__ACTIVITY__
Return the run of lines below that opens with the line containing "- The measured" and closes with the line containing "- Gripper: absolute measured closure", keeping each one exact.

__GIVEN DATA__

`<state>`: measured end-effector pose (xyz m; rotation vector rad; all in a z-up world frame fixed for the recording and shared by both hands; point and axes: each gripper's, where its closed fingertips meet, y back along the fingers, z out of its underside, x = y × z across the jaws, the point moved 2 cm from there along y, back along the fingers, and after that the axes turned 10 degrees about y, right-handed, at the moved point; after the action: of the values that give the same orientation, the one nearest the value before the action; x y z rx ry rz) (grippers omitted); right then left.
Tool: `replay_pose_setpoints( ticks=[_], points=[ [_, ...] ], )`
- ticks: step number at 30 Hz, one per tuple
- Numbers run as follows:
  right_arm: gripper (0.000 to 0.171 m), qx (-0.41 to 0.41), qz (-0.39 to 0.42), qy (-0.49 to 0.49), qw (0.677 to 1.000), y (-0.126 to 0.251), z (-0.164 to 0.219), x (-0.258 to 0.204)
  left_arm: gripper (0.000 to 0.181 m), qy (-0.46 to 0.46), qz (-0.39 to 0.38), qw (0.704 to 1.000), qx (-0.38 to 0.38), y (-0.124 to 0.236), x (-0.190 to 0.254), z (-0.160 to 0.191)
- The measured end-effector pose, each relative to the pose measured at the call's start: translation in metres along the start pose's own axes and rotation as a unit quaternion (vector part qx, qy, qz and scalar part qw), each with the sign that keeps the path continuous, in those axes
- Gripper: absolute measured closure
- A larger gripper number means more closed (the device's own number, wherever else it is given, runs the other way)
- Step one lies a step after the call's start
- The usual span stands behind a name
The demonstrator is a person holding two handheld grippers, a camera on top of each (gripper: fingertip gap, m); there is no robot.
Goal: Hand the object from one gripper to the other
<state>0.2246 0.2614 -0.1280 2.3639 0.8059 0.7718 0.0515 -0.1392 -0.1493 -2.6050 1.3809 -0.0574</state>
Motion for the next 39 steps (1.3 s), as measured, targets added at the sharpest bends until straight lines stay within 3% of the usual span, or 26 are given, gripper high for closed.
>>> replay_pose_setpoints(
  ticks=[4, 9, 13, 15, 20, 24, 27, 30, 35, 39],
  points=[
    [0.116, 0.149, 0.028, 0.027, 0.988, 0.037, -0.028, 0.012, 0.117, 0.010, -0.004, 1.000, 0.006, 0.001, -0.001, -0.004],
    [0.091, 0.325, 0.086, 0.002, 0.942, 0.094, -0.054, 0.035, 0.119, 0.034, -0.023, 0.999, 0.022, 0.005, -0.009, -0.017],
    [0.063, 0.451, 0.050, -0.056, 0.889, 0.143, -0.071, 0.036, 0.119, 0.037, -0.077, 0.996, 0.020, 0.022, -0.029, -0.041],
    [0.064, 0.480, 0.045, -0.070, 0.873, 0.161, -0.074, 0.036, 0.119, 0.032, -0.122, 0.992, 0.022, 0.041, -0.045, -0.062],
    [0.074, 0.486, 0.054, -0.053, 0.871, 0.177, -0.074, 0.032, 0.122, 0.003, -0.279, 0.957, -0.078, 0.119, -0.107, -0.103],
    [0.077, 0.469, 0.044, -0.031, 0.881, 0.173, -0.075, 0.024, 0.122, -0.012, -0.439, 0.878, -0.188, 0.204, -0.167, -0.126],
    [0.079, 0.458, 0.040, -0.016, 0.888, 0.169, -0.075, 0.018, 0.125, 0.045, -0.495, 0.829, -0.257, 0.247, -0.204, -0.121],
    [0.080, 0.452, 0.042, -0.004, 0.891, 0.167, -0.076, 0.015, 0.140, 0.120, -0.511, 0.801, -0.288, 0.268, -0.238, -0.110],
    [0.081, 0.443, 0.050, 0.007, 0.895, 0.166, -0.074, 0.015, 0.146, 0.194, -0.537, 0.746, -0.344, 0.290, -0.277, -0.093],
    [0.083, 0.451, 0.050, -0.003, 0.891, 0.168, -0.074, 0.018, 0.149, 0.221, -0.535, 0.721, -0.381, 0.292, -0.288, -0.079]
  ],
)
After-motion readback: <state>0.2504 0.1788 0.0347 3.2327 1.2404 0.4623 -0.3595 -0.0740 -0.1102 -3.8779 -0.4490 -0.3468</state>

__REPLY__
- The measured end-effector pose, each relative to the pose measured at the call's start: translation in metres along the start pose's own axes and rotation as a unit quaternion (vector part qx, qy, qz and scalar part qw), each with the sign that keeps the path continuous, in those axes
- Gripper: absolute measured closure

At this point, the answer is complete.